Cubanos hacen colas para comprar picadillo y chancletas a pesar del coronavirus

A pesar de la presencia del nuevo coronavirus en Cuba, la población no deja de aglomerarse a fuera de las tiendas y otros establecimientos comerciales para adquirir artículos de primera densidad.

Motivado por esta problemática, y teniendo en cuenta la intervención realizada por el Primer Ministro del régimen de los Castro, Manuel Marrero Cruz, el día de ayer en el espacio televisivo Mesa Redonda, este 24 de marzo el usuario de Facebook, Manuel Alejandro Rodriguez Yong, realizó en esa popular red social una publicación dirigida al mencionado dirigente.

"Sr. Primer Ministro: No sé en otros lugares del país, pero en su natal Holguín parece que el Gobierno provincial es muy lento o se han pasado por sus santos testículos las medidas anunciadas ayer", escribió Manuel Alejandro, quien acompañó sus palabras con cinco fotografías realizadas en diferentes establecimientos comerciales de esa oriental provincia, donde se aprecian grandes colas.

En su publicación Manuel Alejandro también reclama por la falta o el ningún control que hay por parte de las autoridades, y principalmente por la ausencia de la policía, en un momento donde debe privar el orden como una de las medidas para frenar la propagación del COVID-19.

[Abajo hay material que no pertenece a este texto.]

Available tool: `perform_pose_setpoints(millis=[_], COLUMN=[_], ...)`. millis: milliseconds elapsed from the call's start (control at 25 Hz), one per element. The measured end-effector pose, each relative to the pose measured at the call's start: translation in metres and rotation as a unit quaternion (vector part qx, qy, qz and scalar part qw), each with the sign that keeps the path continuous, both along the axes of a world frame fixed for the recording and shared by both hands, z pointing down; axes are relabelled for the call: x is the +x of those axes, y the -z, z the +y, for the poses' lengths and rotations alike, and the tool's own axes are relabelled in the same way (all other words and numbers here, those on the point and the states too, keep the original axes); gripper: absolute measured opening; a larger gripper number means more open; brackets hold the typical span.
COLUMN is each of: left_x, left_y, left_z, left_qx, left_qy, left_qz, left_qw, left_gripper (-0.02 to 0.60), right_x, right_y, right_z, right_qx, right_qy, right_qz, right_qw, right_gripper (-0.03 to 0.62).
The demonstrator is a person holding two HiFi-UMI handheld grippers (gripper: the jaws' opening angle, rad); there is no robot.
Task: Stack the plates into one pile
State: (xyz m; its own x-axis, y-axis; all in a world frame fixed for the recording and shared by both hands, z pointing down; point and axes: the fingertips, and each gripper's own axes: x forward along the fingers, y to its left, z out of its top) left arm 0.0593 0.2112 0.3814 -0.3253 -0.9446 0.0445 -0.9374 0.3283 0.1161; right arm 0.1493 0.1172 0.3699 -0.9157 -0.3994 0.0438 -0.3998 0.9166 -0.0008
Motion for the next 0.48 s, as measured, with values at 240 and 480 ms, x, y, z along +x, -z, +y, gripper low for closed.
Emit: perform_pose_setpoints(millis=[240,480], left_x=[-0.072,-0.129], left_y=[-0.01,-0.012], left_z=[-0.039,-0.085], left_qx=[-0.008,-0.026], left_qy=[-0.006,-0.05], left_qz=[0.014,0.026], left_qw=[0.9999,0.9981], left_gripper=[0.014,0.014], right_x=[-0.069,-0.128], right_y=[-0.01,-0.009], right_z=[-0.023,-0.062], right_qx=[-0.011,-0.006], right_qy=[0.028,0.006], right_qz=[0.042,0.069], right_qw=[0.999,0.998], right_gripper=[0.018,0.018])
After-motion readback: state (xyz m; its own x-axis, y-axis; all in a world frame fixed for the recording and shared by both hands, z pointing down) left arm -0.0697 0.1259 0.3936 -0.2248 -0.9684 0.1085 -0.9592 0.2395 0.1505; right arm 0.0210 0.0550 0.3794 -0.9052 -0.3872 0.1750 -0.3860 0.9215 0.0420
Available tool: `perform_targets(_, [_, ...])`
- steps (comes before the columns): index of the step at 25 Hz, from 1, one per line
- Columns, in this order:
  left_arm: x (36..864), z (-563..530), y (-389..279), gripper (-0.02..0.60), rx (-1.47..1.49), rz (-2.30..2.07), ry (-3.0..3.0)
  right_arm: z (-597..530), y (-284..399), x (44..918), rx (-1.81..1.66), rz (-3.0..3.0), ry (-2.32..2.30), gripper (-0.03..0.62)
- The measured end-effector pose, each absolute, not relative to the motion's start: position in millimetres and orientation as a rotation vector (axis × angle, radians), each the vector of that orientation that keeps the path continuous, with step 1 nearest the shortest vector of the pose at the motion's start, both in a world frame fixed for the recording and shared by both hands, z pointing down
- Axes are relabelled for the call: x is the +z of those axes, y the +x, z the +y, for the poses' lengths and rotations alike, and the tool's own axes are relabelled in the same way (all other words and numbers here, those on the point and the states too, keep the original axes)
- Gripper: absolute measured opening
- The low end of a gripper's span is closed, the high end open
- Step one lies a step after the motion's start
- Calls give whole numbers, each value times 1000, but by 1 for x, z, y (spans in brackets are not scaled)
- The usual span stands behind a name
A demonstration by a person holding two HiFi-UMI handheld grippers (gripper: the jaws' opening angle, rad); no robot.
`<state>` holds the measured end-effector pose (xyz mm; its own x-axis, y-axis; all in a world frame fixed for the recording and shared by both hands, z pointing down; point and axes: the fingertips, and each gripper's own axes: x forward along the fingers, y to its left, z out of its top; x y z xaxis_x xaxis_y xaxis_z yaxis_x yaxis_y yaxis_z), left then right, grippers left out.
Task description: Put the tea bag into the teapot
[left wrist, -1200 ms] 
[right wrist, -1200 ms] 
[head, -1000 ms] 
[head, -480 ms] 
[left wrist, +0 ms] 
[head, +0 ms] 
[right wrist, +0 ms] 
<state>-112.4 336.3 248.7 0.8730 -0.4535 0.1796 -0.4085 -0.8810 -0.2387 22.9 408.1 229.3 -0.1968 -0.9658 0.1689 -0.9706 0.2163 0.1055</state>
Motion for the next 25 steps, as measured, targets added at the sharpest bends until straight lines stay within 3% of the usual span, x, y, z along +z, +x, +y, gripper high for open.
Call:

"Nunca me han gustado las fuerzas represivas, pero me pregunto (al menos en Holguín) ¿dónde está la policía en un momento como este? Ya que sin dudas no podemos comportarnos como seres civilizados y no somos capaces de respetar la distancia entre personas o siguen los pleitos porque siempre hay alguien que se quiere colar, pensé que hoy la realidad sería distinta, pero ya he podido comprobar que no".

De igual manera Manuel Alejandro desmiente que en esa provincia se le esté ofertando pollo a la población en las tiendas que comercializan sus productos en CUC.  

"Ah, por cierto: no se donde eran las colas para el pollo porque muchas de estas y al menos la que hice yo era para picadillo, excepto una (repleta de unos desquiciados coterráneos) que era para comprar chancletas. Así no sé cómo coño vamos a frenar esta epidemia".

A pesar de la presencia del virus de Wuhan en la isla, la población continúa, y todo indica que continuará aglomerándose en las tiendas, porque la escasez de alimentos y otros artículos de primera densidad, los obliga, a pesar del alto riesgo al que se exponen.